Des manifestants devant le parlement hongrois ont protesté contre la loi anti-LGBTQ du pays à Budapest le 14 juin.

En Pologne, le parti Droit et Justice, au pouvoir depuis 2015, a vu son taux d'audience passer de 48% l'an dernier à environ 36%, selon le Poll of Polls de Politico.

Les cotes du gouvernement ont pris un coup particulièrement dur après avoir déclaré que la pandémie était terminée l'été dernier avant une élection présidentielle dans le but d'augmenter la participation, malgré les inquiétudes concernant une résurgence du virus, a déclaré Marcin Duma, directeur général d'IBRIS Market and Social Institut de recherche.

« À l'automne, la pandémie était de retour, alors les électeurs ont blâmé le gouvernement », a déclaré M. Duma.

Dans un effort pour raviver le soutien, le parti a dévoilé le mois dernier une série de mesures d'aide sociale qui comprennent des réductions d'impôts et des subventions hypothécaires ciblées sur son électorat de base, les travailleurs à faible revenu et les retraités.

Pourtant, certains analystes s'attendent à ce que le soutien aux partis populistes rebondisse une fois que la gestion de la pandémie aura perdu une partie de son urgence et que les autres préoccupations des électeurs refont surface.

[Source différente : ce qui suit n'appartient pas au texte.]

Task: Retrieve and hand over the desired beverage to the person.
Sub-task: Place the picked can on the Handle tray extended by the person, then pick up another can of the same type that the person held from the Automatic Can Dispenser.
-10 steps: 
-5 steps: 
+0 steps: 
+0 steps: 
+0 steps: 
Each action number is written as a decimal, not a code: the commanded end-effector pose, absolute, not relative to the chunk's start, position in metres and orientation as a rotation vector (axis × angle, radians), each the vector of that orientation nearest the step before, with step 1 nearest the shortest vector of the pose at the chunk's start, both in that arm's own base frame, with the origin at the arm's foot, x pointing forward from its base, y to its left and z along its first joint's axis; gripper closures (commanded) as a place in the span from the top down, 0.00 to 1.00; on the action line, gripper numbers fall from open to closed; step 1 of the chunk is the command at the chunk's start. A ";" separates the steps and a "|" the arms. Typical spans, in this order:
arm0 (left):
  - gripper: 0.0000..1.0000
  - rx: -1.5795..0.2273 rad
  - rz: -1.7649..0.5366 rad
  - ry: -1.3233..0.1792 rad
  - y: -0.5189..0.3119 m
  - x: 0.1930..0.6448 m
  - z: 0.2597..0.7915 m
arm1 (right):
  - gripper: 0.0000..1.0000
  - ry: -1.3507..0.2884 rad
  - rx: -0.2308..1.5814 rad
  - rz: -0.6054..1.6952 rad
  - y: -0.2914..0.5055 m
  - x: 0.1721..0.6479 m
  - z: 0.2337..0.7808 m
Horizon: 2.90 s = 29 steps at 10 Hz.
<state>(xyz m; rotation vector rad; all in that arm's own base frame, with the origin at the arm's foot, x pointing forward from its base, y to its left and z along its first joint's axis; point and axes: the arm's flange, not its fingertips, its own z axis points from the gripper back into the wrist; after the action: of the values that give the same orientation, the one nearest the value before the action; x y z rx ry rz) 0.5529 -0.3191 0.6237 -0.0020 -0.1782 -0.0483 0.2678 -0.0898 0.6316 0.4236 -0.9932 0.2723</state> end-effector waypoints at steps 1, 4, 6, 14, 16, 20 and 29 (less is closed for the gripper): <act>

Alors que l'attention se concentre sur la reprise économique, les populistes auront amplement l'occasion de se regrouper si les gouvernements ne parviennent pas à atténuer les retombées économiques de la pandémie, a déclaré

Mujtaba Rahman,

directeur général d'Eurasia Group, une société de conseil.

"Les mesures de soutien pour éviter d'énormes dommages économiques et le chômage se tarir d'ici la fin de l'année", a-t-il ajouté. "Et nous pourrions assister à une résurgence populiste si l'inaction du gouvernement entraîne un regain d'austérité et des pertes d'emplois."

Des manifestants antigouvernementaux à Varsovie en avril.